The current situation was preordained from the outset, of course. The US Postal Service and Amtrak are quintessential products of "lemon socialism" -- the perverse idea that profitable activities are best left to private industry, while desirable but unprofitable ones are shunted to the public sector. In railroading, freight transportation makes money, so in 1970, it was left to private railroads; passenger service is historically a money loser, so it was given to Amtrak. In mail handling, package delivery is profitable, so FedEx and UPS were allowed to compete for it; delivery of cards and letters, periodicals, and junk mail is unprofitable, so Uncle Sam kept the franchise.
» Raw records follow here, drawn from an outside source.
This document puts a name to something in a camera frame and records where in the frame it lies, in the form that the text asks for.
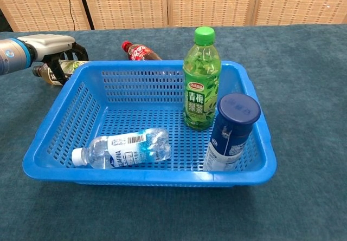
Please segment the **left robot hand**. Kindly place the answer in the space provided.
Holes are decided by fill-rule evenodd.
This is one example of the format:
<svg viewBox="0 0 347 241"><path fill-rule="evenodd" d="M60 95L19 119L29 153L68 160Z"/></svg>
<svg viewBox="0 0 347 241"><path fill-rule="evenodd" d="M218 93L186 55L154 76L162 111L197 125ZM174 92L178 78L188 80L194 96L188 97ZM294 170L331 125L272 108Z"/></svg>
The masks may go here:
<svg viewBox="0 0 347 241"><path fill-rule="evenodd" d="M86 49L68 35L36 34L18 40L27 46L33 62L42 63L33 67L34 76L50 84L63 86L74 72L73 64L89 61Z"/></svg>

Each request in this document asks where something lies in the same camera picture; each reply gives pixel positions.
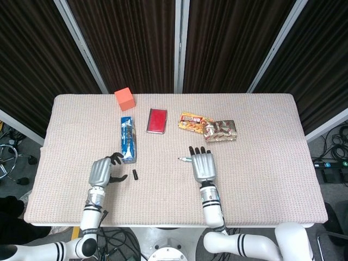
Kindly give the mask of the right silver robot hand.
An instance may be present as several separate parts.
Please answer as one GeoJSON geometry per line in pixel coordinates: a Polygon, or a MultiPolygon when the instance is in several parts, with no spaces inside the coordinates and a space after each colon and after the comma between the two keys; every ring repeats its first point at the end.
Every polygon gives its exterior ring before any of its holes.
{"type": "Polygon", "coordinates": [[[201,148],[189,146],[189,152],[195,180],[198,183],[215,181],[216,167],[211,151],[205,150],[203,146],[201,148]]]}

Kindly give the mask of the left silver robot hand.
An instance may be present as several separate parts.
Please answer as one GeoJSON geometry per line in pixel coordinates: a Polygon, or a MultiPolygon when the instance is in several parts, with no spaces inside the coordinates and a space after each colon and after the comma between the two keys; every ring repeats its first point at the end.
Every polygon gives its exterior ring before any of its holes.
{"type": "Polygon", "coordinates": [[[115,152],[111,156],[106,156],[93,163],[89,177],[89,184],[92,187],[105,188],[109,183],[121,183],[126,180],[128,175],[122,177],[111,176],[111,166],[118,163],[121,165],[123,155],[120,152],[115,152]]]}
It is patently unfair, given those circumstances, to expect the hamstrung public enterprises responsible for mail and rail to meet their universal mandates and to simultaneously break even, much less realize a profit.
At the same time, universal mandates calling for minimal, broad-based standards of service and access in such areas as communications and transportation are critical to a healthy, properly functioning democracy. It's time for the privatizers among us to realize that certain basic social services need to be provided even if they earn no money for the providers. Faith-based initiatives and other charities won't deliver the mail or run the railroads. Private industry will do it (up to a point), but at a price too many can't afford. Like it or not, government has to do the job -- at cost, when possible, but at a loss, if necessary. Amtrak and the US Postal Service don't need privatizing. If anything, they need the exact reverse: full public operation under the aegis of government departments with adequate, tax-supported budgets.
Wayne O'Leary is a writer in Orono, Maine.